Dzięki, przypomniałaś mi jakie emocję chcę aby przynosił mi mój blog. Póki co prowadzę go dla siebie i nie muszę uczestniczyć w wyścigu blogosfery :)
Super wskazówki dla poczatkujących i tych co to starają sobie wmówić ,że piszą tylko dla siebie ;) Dziękuje , że dzielisz sie swoim doświadczeniem
A ja mam pytanie o zdjecia. Jakiego aparatu i obiektywu dokladnie uzywasz? Napisz prosze jakies sa Twoje odczucia co do sprzetu i jakie wskazowki masz dla poczatkujacych. Dziekuje
Mam stary Canon 450d z dwoma obiektywami. Większość zdjęć na bloga robiłam właśnie tym aparatem, albo telefonem, mam iPhone 4s. Jestem z niego zadowolona, ale jestem też totalnym amatorem i nie wykorzystuję pełnych możliwości tego aparatu. Teraz wystawiłam aparat na sprzedaż, bo chciałabym kupić coś mniejszego, nie lustrzankę, ale z wymienną optyką. Myślę, że na codzienne potrzeby bloga będzie wystarczający.
Kiedyś miałam większe ambicje odnośnie zdjęć. Uczyłam się, doszkalałam.

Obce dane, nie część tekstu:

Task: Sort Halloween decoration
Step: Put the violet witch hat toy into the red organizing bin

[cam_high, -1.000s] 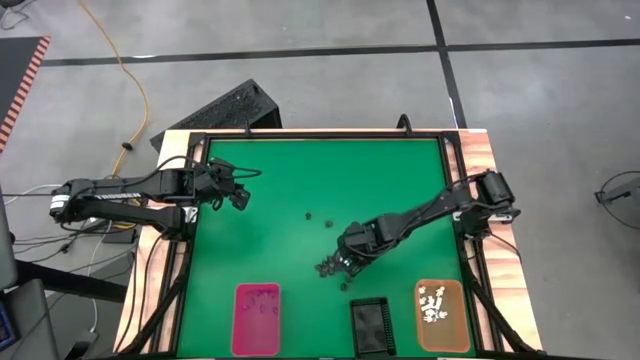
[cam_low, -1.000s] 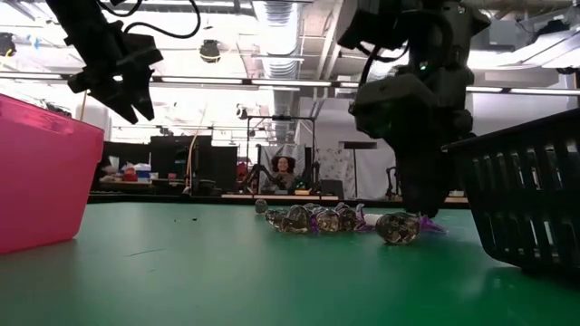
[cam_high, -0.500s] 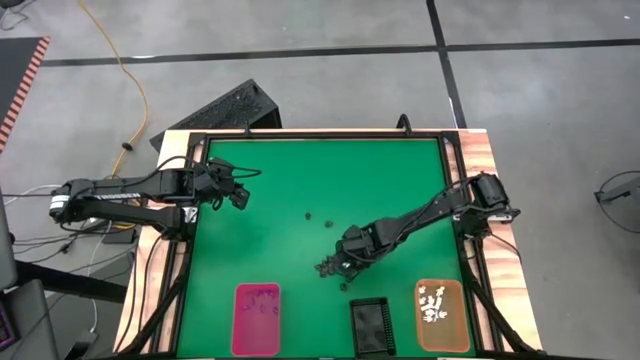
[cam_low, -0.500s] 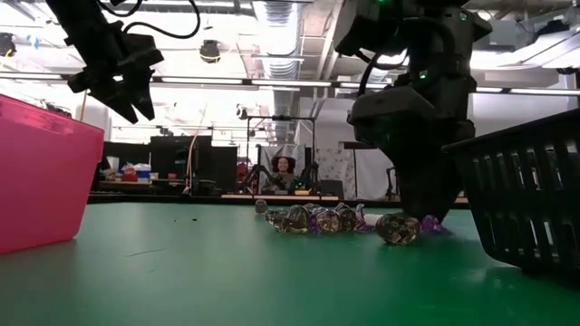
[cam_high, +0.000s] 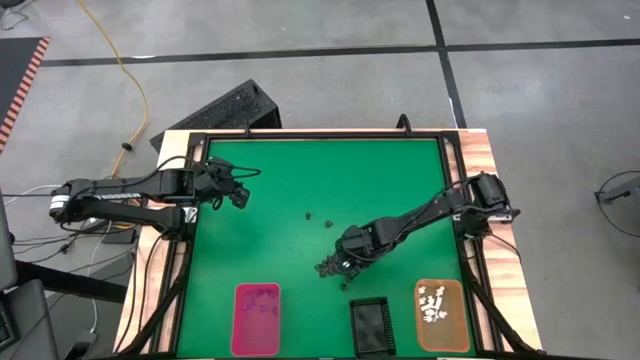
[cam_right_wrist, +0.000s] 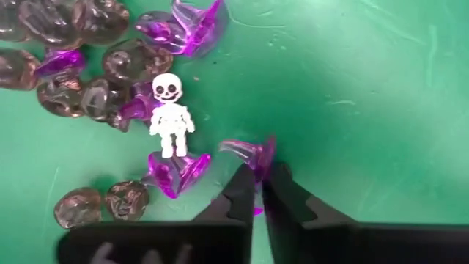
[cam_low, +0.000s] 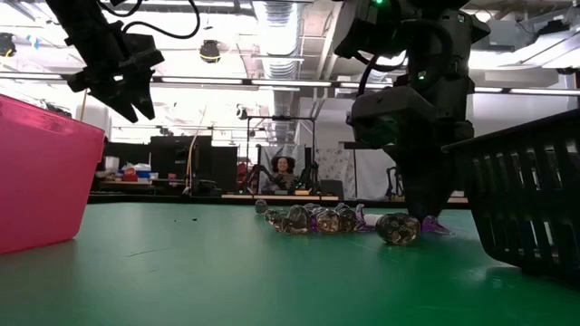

Dziś wiem, że moja mocna strona to słowo pisane, nie muszę robić najpiękniejszych zdjęć na świecie, są lepsi, często też wspomagam się na blogu zdjęciami z banków zdjęć.
Pisanie bloga dzisiaj to praca na pełny etat
Świetny wpis i jako kilkuletnia blogerka (urodowa) ,zupełnie się z z nim zgadzam i sama robię podobnie :D Mam swój grafik,swoje serie (widzę że niektóre moje koleżanki się tym zainspirowały co nie do końca mi odpowiada,no ale :) ),blogowanie mnie cieszy i zapas postów-zdjęć mam zawsze w zapasie :) Laptop zapełniony folderami,podzielony na kategorie,dzięki czemu łatwiej mi się odnaleźć :) Najbardziej mnie cieszy gdy ktoś docenia moją pracę pisząc że fajnie to robię,prosi o rady,docenia,czeka na kolejne posty-to największa nagroda i motor do działania :)
Pozdrawiam Cię serdecznie i będę nadal zaglądac :*
Świetny wpis !
Oby takich więcej !
Mnóstwo cennych porad. Mi największy problem sprawia organizacja czasu. Często mam tak ze przez długi czas nie publikuję żadnego posta by potem dodać trzy na raz.